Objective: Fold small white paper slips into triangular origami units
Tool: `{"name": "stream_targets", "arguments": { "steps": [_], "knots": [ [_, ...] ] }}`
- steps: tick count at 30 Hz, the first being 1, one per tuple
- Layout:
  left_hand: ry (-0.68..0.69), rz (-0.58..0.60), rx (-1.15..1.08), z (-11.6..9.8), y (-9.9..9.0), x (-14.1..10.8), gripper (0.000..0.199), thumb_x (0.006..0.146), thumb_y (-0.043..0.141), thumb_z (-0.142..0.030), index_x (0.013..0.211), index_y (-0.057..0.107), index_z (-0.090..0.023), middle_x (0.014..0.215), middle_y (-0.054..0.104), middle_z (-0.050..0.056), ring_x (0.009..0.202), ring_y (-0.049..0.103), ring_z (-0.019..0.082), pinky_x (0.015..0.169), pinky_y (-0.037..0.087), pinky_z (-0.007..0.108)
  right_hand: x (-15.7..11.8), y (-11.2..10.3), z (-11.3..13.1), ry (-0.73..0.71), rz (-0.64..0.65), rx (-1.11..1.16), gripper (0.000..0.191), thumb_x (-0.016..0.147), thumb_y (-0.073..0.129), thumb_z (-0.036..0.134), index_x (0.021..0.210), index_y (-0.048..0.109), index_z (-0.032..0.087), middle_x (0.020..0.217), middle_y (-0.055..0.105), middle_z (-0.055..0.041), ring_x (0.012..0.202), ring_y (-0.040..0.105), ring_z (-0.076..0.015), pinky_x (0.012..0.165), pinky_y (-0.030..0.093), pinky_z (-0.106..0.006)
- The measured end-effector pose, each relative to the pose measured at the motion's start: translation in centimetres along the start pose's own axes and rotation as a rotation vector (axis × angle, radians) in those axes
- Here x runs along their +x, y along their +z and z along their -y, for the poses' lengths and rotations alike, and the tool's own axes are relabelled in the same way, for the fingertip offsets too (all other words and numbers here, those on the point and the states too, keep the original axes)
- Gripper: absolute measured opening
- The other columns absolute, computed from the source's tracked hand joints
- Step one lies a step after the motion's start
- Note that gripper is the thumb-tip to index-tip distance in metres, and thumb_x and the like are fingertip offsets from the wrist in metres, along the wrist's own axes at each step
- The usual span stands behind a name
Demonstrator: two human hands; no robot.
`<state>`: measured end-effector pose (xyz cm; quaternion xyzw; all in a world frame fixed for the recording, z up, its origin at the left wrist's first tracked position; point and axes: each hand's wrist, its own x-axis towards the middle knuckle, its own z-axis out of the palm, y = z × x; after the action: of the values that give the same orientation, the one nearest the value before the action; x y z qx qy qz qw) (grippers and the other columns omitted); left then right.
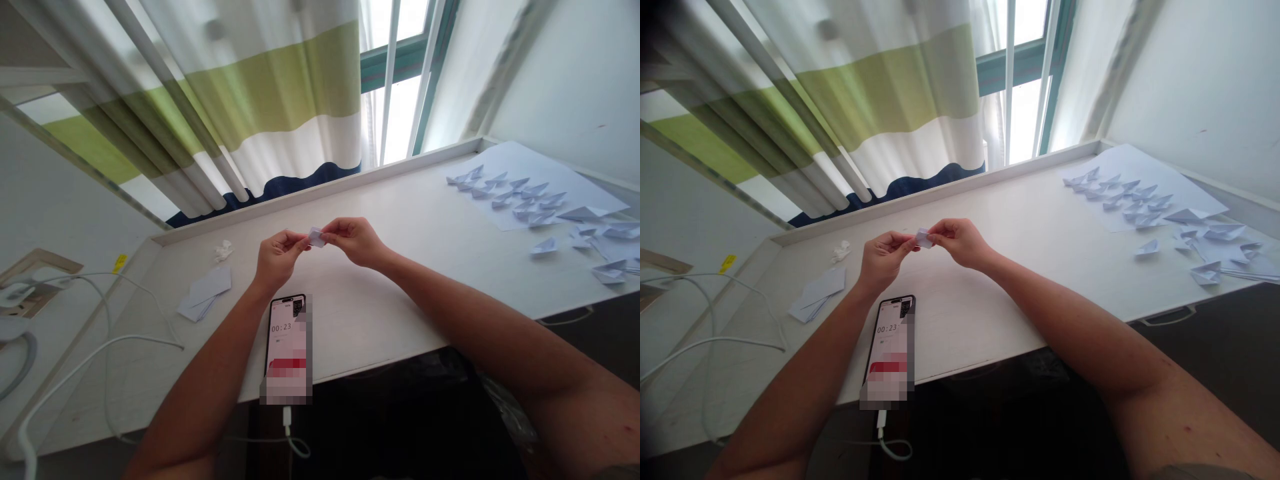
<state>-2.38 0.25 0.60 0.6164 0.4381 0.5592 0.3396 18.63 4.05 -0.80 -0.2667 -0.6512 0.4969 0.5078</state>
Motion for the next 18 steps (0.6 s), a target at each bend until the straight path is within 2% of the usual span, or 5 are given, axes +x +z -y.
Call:
{"name": "stream_targets", "arguments": {
  "steps": [5, 10, 14, 18],
  "knots": [
    [0.052, -0.04, -0.008, -0.47, 0.36, -0.18, 0.037, 0.072, 0.102, -0.046, 0.089, 0.082, -0.019, 0.083, 0.084, 0.007, 0.076, 0.081, 0.021, 0.077, 0.067, 0.036, 0.02, 0.07, 0.15, -0.01, -0.015, 0.001, 0.054, 0.078, 0.089, 0.071, 0.089, 0.082, 0.019, 0.09, 0.085, -0.0084, 0.088, 0.079, -0.0238, 0.086, 0.064, -0.043],
    [-0.002, -0.033, -0.05, -0.57, 0.38, -0.09, 0.044, 0.068, 0.104, -0.046, 0.094, 0.081, -0.019, 0.085, 0.085, 0.008, 0.079, 0.083, 0.024, 0.08, 0.068, 0.038, -0.07, 0.26, 0.04, -0.037, -0.043, -0.041, 0.056, 0.081, 0.085, 0.074, 0.087, 0.079, 0.019, 0.089, 0.083, -0.0085, 0.087, 0.078, -0.0242, 0.083, 0.063, -0.042],
    [-0.035, 0.031, -0.005, -0.41, 0.36, -0.1, 0.045, 0.075, 0.1, -0.046, 0.107, 0.085, -0.018, 0.085, 0.086, 0.009, 0.078, 0.082, 0.023, 0.074, 0.066, 0.035, -0.16, 0.62, -0.17, -0.03, -0.053, -0.025, 0.055, 0.081, 0.086, 0.073, 0.088, 0.072, 0.02, 0.089, 0.081, -0.0074, 0.086, 0.077, -0.0235, 0.082, 0.063, -0.042],
    [-0.011, 0.057, 0.036, -0.63, 0.53, -0.34, 0.034, 0.081, 0.095, -0.046, 0.098, 0.087, -0.018, 0.087, 0.086, 0.01, 0.077, 0.082, 0.023, 0.069, 0.064, 0.033, -0.22, 0.86, -0.28, -0.042, -0.066, -0.035, 0.054, 0.081, 0.088, 0.071, 0.088, 0.066, 0.022, 0.085, 0.077, -0.0035, 0.082, 0.075, -0.0213, 0.08, 0.062, -0.04]
  ]
}}
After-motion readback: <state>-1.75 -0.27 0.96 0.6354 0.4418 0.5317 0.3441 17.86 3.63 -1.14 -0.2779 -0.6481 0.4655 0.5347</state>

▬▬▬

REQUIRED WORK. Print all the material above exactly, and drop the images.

SOLUTION TO THIS TASK.
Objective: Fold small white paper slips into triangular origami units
Tool: `{"name": "stream_targets", "arguments": { "steps": [_], "knots": [ [_, ...] ] }}`
- steps: tick count at 30 Hz, the first being 1, one per tuple
- Layout:
  left_hand: ry (-0.68..0.69), rz (-0.58..0.60), rx (-1.15..1.08), z (-11.6..9.8), y (-9.9..9.0), x (-14.1..10.8), gripper (0.000..0.199), thumb_x (0.006..0.146), thumb_y (-0.043..0.141), thumb_z (-0.142..0.030), index_x (0.013..0.211), index_y (-0.057..0.107), index_z (-0.090..0.023), middle_x (0.014..0.215), middle_y (-0.054..0.104), middle_z (-0.050..0.056), ring_x (0.009..0.202), ring_y (-0.049..0.103), ring_z (-0.019..0.082), pinky_x (0.015..0.169), pinky_y (-0.037..0.087), pinky_z (-0.007..0.108)
  right_hand: x (-15.7..11.8), y (-11.2..10.3), z (-11.3..13.1), ry (-0.73..0.71), rz (-0.64..0.65), rx (-1.11..1.16), gripper (0.000..0.191), thumb_x (-0.016..0.147), thumb_y (-0.073..0.129), thumb_z (-0.036..0.134), index_x (0.021..0.210), index_y (-0.048..0.109), index_z (-0.032..0.087), middle_x (0.020..0.217), middle_y (-0.055..0.105), middle_z (-0.055..0.041), ring_x (0.012..0.202), ring_y (-0.040..0.105), ring_z (-0.076..0.015), pinky_x (0.012..0.165), pinky_y (-0.030..0.093), pinky_z (-0.106..0.006)
- The measured end-effector pose, each relative to the pose measured at the motion's start: translation in centimetres along the start pose's own axes and rotation as a rotation vector (axis × angle, radians) in those axes
- Here x runs along their +x, y along their +z and z along their -y, for the poses' lengths and rotations alike, and the tool's own axes are relabelled in the same way, for the fingertip offsets too (all other words and numbers here, those on the point and the states too, keep the original axes)
- Gripper: absolute measured opening
- The other columns absolute, computed from the source's tracked hand joints
- Step one lies a step after the motion's start
- Note that gripper is the thumb-tip to index-tip distance in metres, and thumb_x and the like are fingertip offsets from the wrist in metres, along the wrist's own axes at each step
- The usual span stands behind a name
Demonstrator: two human hands; no robot.
`<state>`: measured end-effector pose (xyz cm; quaternion xyzw; all in a world frame fixed for the recording, z up, its origin at the left wrist's first tracked position; point and axes: each hand's wrist, its own x-axis towards the middle knuckle, its own z-axis out of the palm, y = z × x; after the action: of the values that give the same orientation, the one nearest the value before the action; x y z qx qy qz qw) (grippers and the other columns omitted); left then right.
<state>-2.38 0.25 0.60 0.6164 0.4381 0.5592 0.3396 18.63 4.05 -0.80 -0.2667 -0.6512 0.4969 0.5078</state>
Motion for the next 18 steps (0.6 s), a target at each bend until the straight path is within 2% of the usual span, or 5 are given, axes +x +z -y.
Call:
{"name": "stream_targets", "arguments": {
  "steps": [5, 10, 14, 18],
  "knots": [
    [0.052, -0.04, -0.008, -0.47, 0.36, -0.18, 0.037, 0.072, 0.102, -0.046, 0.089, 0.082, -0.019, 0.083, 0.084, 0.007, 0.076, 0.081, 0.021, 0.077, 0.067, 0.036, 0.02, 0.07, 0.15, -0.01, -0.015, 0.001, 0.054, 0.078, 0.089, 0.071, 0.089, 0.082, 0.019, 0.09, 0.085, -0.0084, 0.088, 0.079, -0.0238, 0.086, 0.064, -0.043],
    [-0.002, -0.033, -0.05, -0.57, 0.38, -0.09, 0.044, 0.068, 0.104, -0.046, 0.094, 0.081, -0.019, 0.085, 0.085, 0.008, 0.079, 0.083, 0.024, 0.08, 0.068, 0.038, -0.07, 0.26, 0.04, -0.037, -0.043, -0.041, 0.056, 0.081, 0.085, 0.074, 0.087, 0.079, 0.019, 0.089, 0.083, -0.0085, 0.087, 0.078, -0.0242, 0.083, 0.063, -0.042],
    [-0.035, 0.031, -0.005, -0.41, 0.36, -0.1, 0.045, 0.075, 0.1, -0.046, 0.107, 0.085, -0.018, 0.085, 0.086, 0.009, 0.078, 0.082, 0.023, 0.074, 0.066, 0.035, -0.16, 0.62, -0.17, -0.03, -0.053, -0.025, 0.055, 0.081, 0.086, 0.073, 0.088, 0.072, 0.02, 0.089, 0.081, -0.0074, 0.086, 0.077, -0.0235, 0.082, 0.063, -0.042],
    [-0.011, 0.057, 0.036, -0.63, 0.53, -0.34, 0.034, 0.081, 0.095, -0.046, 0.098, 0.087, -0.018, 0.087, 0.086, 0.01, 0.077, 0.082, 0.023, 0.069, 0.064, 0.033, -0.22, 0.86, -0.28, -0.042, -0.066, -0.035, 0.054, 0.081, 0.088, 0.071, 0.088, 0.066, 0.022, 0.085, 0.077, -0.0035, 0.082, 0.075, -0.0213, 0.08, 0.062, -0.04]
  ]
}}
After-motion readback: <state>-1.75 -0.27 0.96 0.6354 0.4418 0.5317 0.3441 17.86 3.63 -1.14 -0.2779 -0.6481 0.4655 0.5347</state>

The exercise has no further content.